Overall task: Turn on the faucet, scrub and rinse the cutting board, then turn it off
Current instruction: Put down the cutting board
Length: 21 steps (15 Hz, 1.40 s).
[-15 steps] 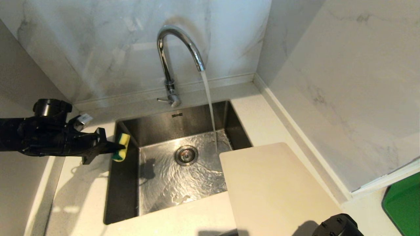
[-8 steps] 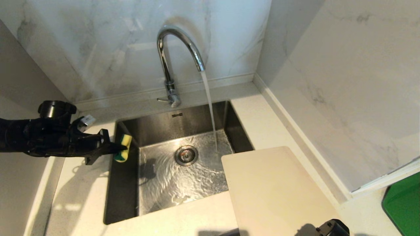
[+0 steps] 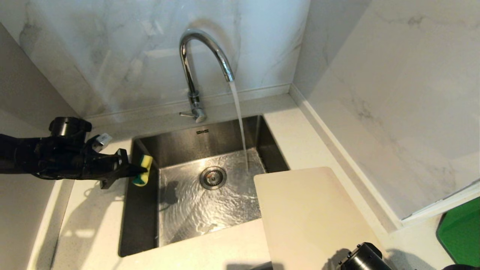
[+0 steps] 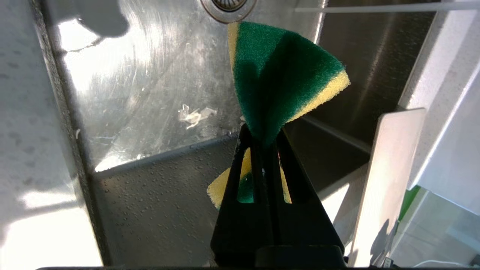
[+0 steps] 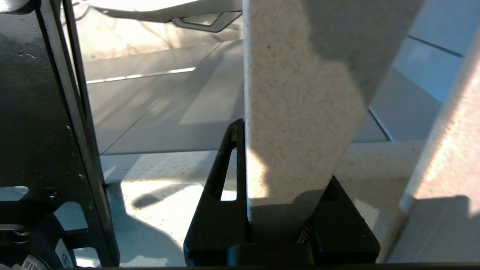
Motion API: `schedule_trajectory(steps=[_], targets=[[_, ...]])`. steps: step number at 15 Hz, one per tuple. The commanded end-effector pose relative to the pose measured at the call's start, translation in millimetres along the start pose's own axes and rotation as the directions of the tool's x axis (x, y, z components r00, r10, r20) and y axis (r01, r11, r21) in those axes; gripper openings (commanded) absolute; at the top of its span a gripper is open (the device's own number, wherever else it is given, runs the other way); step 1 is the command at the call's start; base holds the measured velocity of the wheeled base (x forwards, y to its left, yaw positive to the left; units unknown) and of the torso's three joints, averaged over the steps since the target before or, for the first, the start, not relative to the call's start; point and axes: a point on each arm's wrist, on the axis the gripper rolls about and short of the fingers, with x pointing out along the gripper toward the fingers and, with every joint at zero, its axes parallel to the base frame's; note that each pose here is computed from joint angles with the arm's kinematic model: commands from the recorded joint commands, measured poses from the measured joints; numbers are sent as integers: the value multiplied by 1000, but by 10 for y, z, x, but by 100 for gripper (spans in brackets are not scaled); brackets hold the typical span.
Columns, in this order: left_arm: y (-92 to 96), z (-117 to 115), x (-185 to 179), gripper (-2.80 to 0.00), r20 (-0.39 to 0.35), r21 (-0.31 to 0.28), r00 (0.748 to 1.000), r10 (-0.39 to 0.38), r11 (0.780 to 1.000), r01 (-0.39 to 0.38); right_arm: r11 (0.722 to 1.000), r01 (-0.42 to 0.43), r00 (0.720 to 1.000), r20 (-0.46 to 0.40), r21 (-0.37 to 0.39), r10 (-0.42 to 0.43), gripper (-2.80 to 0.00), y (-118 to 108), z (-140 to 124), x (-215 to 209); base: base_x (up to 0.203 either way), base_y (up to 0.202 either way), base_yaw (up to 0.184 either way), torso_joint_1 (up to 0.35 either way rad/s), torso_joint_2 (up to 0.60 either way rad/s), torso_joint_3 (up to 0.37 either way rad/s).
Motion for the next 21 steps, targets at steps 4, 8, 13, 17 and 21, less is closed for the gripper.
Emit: schedule_trajectory(steps=[4,8,13,17,21], targets=[[61,11,89,-280,-17,-15,1000,5,1000,-6,1000,-29,999,24,3,29,-280,-235,54,219,0,0,0,0,0,0],[99,17,140,-280,-25,-22,1000,11,1000,-11,999,-53,998,16,-5,53,-280,-283,69,307,0,0,0,0,0,0],[81,38,129,-280,-17,-16,1000,7,1000,-7,996,-89,995,34,3,89,-280,-313,52,384,0,0,0,0,0,0],[67,55,125,-280,-11,-14,1000,3,1000,-3,995,-95,995,35,-18,95,-280,-429,104,476,0,0,0,0,0,0],[68,58,128,-280,-11,-14,1000,3,1000,-3,995,-99,994,33,-35,100,-280,-525,146,560,0,0,0,0,0,0]])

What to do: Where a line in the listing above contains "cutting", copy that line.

Response to the exercise:
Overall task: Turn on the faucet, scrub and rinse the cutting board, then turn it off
Current instruction: Put down the cutting board

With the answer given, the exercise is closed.